Only one charter school — The Charter School of Wilmington — was located in a district facility in 2015-16, despite the fact that 18 percent of charter schools reported a nearby vacant district facility and another 29 percent of charter schools reported a nearby facility that was significantly underutilized.

The Charter School of Wilmington only pays $329 per student to rent space from the Red Clay School District. One charter school, the Early College High School, is housed at Delaware State University and pays no rent.

Charter schools that owned their building paid an average of $992 per student.

The state Education Department is required by law to publish a list of all vacant and unused buildings and portions of buildings owned by the state or school districts that may be suitable for charter schools.

Last year’s survey of buildings, provided by the Education Department upon request, lists no facilities or space available for charter schools, even at school districts known to be operating under their stated capacity. It listed district buildings and not those owned by other government agencies or departments.

This year’s report is not yet complete, and DOE said it is waiting on responses from seven districts.

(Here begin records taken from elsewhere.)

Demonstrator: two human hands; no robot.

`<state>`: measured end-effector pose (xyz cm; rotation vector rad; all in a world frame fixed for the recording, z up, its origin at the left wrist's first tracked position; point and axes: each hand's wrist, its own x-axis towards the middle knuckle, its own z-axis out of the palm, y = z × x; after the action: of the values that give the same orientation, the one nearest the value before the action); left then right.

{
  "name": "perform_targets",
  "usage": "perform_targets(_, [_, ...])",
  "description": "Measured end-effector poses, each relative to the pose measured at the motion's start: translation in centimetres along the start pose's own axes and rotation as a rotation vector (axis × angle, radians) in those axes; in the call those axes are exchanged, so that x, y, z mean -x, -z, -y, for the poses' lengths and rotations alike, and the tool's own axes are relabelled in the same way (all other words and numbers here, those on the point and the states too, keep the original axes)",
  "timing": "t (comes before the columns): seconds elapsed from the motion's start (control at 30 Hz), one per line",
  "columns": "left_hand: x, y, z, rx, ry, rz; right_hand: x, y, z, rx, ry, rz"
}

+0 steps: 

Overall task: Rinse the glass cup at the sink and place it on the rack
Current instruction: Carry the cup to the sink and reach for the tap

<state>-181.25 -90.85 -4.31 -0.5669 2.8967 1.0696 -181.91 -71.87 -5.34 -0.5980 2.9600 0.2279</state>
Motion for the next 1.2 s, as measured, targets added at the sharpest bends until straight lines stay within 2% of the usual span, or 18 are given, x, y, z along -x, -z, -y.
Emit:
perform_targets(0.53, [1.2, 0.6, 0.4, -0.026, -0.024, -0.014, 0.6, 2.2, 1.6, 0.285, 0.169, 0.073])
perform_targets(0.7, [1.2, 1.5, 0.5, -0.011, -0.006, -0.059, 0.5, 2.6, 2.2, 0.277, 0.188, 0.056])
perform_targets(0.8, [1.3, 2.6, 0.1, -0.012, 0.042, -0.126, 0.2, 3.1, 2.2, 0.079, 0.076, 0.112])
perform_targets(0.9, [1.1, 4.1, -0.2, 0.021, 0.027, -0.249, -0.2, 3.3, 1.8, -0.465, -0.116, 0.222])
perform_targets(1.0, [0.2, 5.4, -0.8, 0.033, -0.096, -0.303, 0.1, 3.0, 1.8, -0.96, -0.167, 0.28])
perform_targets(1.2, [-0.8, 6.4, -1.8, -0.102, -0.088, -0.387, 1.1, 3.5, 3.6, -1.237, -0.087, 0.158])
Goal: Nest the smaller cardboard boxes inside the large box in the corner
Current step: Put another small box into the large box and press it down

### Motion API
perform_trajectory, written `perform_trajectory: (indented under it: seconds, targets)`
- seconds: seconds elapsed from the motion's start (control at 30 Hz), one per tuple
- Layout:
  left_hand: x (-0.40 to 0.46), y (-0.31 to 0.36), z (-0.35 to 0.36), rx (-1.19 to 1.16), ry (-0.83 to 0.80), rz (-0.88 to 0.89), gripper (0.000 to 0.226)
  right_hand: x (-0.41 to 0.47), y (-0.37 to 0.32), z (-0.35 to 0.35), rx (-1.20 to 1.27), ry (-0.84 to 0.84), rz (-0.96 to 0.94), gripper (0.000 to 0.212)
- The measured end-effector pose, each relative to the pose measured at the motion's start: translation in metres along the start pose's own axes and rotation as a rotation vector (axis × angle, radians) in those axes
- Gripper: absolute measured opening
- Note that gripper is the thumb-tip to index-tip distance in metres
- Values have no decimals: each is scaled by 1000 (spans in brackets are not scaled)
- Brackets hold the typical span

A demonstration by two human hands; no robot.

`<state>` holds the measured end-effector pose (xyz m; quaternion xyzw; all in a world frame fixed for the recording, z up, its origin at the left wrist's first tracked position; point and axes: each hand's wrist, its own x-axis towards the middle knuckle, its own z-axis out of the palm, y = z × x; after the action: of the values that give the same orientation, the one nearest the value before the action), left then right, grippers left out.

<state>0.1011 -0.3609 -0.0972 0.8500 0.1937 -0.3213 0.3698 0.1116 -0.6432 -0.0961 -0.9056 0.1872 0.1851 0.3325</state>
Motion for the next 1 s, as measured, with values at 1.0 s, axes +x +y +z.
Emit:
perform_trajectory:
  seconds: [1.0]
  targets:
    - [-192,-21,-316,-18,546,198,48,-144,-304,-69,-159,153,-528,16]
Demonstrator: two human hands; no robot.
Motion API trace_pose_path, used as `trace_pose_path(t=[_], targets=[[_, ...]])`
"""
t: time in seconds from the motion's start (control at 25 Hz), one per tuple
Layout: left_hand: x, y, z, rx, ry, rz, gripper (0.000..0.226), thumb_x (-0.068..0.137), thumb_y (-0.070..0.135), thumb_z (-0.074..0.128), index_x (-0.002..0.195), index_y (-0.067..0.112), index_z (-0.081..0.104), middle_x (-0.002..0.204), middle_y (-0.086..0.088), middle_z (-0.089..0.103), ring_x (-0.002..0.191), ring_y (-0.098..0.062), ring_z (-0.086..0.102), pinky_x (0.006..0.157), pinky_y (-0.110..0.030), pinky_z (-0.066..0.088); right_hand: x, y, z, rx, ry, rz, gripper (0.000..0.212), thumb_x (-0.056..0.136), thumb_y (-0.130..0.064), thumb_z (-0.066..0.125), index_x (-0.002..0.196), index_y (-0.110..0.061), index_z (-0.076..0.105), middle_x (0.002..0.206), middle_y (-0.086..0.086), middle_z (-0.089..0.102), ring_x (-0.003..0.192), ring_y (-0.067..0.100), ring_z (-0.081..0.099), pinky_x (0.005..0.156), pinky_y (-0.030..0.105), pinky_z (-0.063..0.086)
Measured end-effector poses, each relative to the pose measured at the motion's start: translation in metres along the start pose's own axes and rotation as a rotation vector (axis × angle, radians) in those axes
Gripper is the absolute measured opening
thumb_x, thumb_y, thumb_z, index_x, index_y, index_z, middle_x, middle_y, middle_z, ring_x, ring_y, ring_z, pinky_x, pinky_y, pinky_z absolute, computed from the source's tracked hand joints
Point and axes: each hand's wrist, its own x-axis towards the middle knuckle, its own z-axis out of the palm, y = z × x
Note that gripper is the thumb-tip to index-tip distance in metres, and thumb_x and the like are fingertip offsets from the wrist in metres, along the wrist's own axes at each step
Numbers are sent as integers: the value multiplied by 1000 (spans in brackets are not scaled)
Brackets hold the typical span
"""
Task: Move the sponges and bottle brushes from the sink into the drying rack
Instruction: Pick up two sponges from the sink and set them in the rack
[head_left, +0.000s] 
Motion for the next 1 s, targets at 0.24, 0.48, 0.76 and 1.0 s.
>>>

“When charters can find suitable locations inside vacant district schools, everyone wins,” Massett said. “Districts receive rent money for a property that otherwise would have sat empty. The charter school spends less on a lease agreement. Both sides have more to spend on education than on buildings.”

Other findings

Other key findings from the Charter School Facilities Initiative study include:

  • More than 7,770 students were on charter school waitlists in 2015-2016.
  • 43 percent of charter schools reported that their current facility does not have enough space for their projected enrollment in the next five years.
  • 54 percent of charter schools did not have an athletic field on campus and 43 percent of charter schools did not have a gym on campus.
  • 71 percent of charter schools lacked a full-preparatory kitchen facility, leading to 64 percent of charter schools purchasing meals from an outside catering service.
  • 29 percent of charter schools serving elementary students did not have a playground on campus.

In 2015-16, Delaware charter schools served over 14,000 students – or 10.4 percent of the roughly 136,000 public school students statewide, the report said.